Potential infringement issues aside (Sherlock Holmes is a public domain character and this subject is touchy), I have to say, although there isn’t any reason a person couldn’t like both programs, it seems unlikely. In my response I reminded the person that “fan” is short for “fanatic” and then likened the whole issue to churches. People join a church. They really like it there, try to persuade others to visit in the hopes those people will join too. And if another group comes along and builds a new church just up the street, the adherents to the first church are generally not very welcoming. In fact, they’re angry at the encroachment. Their church is the best. There is no need for another.

And people don’t typically join more than one church. A few might, but those people are rare and are generally looking for something else entirely. For example, they are the people who find God in numerous places and are willing to worship Him wherever and whenever. In this instance, they are the core fans of Sherlock Holmes as a character, not just fans of a particular take. (Yes, I did just, in fact, make Sherlock Holmes analogous to God; he’d be pleased.) Even still, these people are likely to prefer one house of worship over another, though they’ll make the rounds regularly to get their fill.

Meanwhile, purists will already have taken issue with modernizing Holmes. Further removing him from London to New York may rankle even more. Who can tell?

To summarize: there is room for more churches, provided one has the cash to purchase the real estate and the resources to build. But attendance is not guaranteed, not for any show. As for me, I’ll see who and what gets delivered before passing judgment.

Q & A Journal

I have this 5-year journal in which I answer a question each day. Today’s question is: What is your resolution for tomorrow? This seems like an odd question to ask on 1 February. And why “tomorrow”? And why use the word “resolution” as opposed to, say, asking what I hope to accomplish? It’s just odd.

I replied that my resolution is “not to get caught in a dimensional loop that forces me to relive the day repeatedly.” I resolve not to allow that to happen. As an aside, I also resolve to get more work on this script done, but the dimensional loop is the main thing.

Redeeming Irene

I previously wrote a little bit about Sherlock‘s take on Irene Adler. It has occurred to me, though, that she might yet be redeemed.

It could, after all, be a long con.

Say, for argument’s sake, that Moriarty isn’t the tip top of the iceberg. When you consider that Irene’s phone call stopped him at the swimming pool, and that she was the one to call Moriarty and suggest it was “time” to implement their plan . . . These things suggest she’s at least at his level if not above. Moriarty could just as easily be her pawn as she be his. And we do only ever hear her side of the story when it comes to her dealings with Dear Jim.

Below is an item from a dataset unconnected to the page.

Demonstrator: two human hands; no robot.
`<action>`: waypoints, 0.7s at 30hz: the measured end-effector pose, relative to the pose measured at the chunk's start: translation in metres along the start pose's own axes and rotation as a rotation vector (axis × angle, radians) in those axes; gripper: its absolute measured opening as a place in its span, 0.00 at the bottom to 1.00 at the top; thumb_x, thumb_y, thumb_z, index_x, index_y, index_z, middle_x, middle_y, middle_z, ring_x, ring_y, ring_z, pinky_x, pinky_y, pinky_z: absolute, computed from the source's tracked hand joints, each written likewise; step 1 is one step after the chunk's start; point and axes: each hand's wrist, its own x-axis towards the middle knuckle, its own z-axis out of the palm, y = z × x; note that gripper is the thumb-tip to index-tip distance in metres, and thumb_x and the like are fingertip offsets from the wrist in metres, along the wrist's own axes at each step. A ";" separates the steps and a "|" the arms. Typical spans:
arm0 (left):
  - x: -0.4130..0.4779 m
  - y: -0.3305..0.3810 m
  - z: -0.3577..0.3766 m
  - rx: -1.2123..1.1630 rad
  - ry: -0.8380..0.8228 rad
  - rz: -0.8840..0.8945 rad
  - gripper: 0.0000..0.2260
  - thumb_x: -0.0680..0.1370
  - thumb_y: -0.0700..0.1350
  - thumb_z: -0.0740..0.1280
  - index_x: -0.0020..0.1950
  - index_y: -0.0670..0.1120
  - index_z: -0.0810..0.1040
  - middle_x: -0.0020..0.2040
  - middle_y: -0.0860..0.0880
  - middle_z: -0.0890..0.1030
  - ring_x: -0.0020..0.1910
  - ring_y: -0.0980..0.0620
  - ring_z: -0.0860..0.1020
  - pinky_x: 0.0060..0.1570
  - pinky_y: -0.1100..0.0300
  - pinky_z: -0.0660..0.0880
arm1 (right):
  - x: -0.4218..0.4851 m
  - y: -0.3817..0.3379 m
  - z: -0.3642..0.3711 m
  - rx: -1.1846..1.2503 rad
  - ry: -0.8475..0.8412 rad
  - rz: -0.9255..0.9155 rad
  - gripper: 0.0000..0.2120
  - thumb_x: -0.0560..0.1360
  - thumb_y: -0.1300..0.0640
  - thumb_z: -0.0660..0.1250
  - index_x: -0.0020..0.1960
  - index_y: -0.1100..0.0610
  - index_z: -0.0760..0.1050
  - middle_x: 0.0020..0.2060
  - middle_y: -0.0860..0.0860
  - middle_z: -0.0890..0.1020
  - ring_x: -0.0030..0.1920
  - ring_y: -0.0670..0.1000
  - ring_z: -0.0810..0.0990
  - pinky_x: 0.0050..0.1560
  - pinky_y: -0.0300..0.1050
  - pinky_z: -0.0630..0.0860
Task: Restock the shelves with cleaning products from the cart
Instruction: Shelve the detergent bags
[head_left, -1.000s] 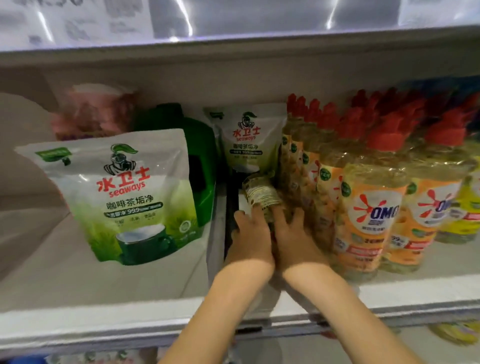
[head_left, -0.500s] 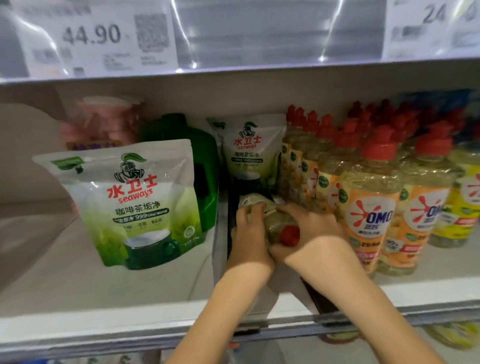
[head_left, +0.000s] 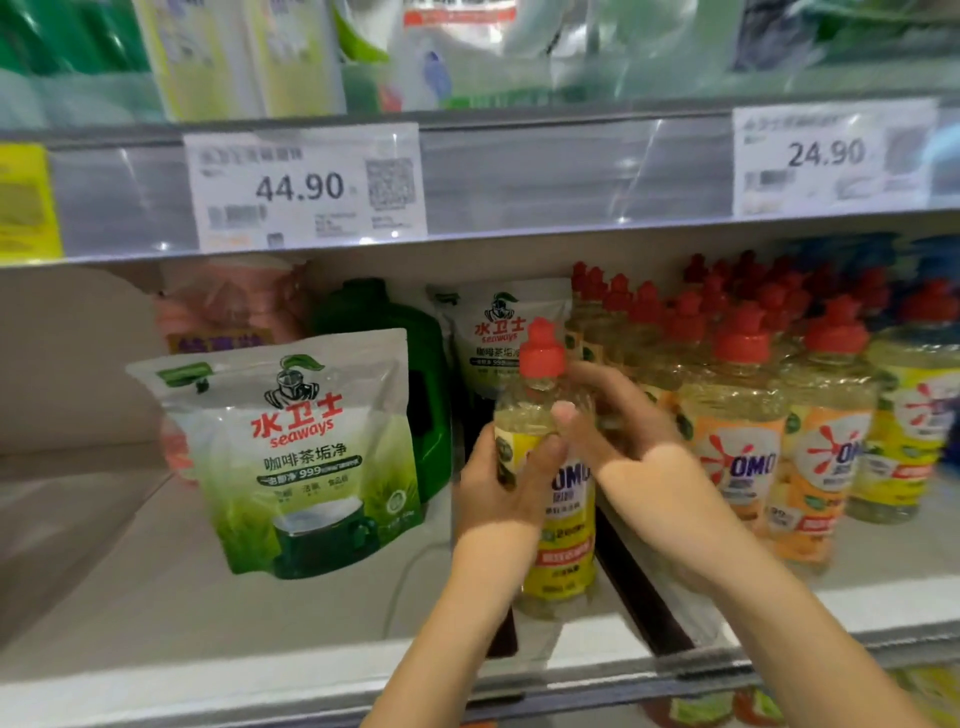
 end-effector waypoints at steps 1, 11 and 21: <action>-0.002 0.000 0.000 0.001 -0.030 0.017 0.06 0.74 0.55 0.66 0.50 0.58 0.75 0.45 0.60 0.83 0.43 0.67 0.80 0.45 0.68 0.75 | -0.007 0.007 0.005 0.050 -0.017 0.019 0.19 0.76 0.45 0.61 0.66 0.36 0.67 0.60 0.28 0.73 0.62 0.31 0.70 0.61 0.30 0.69; -0.020 -0.007 0.000 -0.154 -0.129 -0.049 0.10 0.69 0.65 0.57 0.46 0.82 0.67 0.46 0.75 0.77 0.48 0.72 0.77 0.47 0.72 0.74 | -0.037 0.034 0.018 0.216 -0.049 -0.052 0.36 0.75 0.59 0.64 0.75 0.41 0.50 0.64 0.19 0.61 0.67 0.26 0.60 0.59 0.22 0.64; -0.060 0.017 -0.002 -0.239 -0.223 0.440 0.19 0.74 0.67 0.57 0.65 0.72 0.66 0.62 0.68 0.74 0.60 0.67 0.74 0.53 0.72 0.72 | -0.088 0.010 0.006 0.103 0.100 -0.188 0.37 0.71 0.40 0.70 0.73 0.31 0.54 0.73 0.37 0.64 0.74 0.49 0.64 0.65 0.66 0.69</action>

It would be nice for Irene, Moriarty, whatever syndicate at large is at work, to have Sherlock on call in a way. If that were the goal, Irene has ensured at least some cooperation on Sherlock’s part by worming her way into his life, even if only as someone who intrigues him—and someone he’s willing to go to great lengths to rescue from terrorists. (She did mention she “should have him on a leash.” And that maybe she would. And so maybe she does.)

Irene as ruthless would be much preferable to Irene as sentimental, needy and lovestruck.

Just a thought.

(And then again, if the Mycroft theory were correct, Irene is simply following orders anyway, and it is Mycroft who wants Sherlock on a leash. Hrm.)